It's inevitable, I suppose. Offer to suspend an extremely large object high above a public place, and people will talk about it. I'm referring to LACMA's plan to build the Jeff Koons sculpture Train, a notion that became public in February 2007 and has been resurfacing every once in a while ever since. It was mentioned in coverage of this week's Phase II announcement, and Esquire just predicted that Train will be the first iconic monument of the new century—"if it indeed gets built."
Train would be a lifesize replica of a 1940s steam locomotive, suspended from a 161-foot-high crane. Three times a day it would perform: wheels churning, whistle sounding, smoke blowing.
At a talk that unveiled the project, Koons recalled his moment of inspiration. He was in Sweden, trying to come up with an idea for a site. " I really didn't have any ideas, but I saw off in the distance a crane out in the field," he said. "And I thought, you know, the crane's such a great image, it's a wonderful readymade, it'd be really nice to do something with it. And I guess also, on kind of a subconscious level, it's like a Led Zeppelin stairway to heaven or something."
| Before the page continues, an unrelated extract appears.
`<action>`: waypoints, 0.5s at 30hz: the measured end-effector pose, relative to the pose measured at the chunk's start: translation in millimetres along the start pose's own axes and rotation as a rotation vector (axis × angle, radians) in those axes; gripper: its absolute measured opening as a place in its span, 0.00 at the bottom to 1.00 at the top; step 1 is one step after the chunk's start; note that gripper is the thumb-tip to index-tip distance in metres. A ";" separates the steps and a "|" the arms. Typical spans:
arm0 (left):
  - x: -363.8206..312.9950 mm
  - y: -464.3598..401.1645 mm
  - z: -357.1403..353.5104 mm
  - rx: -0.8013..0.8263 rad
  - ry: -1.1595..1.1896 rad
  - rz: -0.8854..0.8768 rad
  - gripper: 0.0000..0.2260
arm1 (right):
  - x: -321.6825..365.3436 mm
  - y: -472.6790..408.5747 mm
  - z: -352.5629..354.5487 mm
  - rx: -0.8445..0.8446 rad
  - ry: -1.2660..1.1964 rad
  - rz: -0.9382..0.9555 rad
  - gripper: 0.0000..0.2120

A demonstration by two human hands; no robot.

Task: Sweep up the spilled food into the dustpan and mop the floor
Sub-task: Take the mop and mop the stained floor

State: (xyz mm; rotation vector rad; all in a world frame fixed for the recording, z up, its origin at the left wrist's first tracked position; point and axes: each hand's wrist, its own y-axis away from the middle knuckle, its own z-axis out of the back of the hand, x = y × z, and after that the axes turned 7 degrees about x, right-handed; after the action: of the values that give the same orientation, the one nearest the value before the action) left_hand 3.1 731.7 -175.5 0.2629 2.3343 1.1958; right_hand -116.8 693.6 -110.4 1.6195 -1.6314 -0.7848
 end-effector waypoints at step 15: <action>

But will it get built? It sounds like it will, though not soon (installation is projected for 2012). John Bowsher, LACMA's director of special art installations, told me that the feasibility study should be finished this fall, and the next step would be a high resolution scan of the 2900 series locomotive, an example of which has been found in Albuquerque. "This will be the first step in reverse-engineering in order to fabricate the locomotive," Bowsher wrote in an email. "It will be a long lead process. Current estimates are 8-10 months to complete the scanning and create the digital files."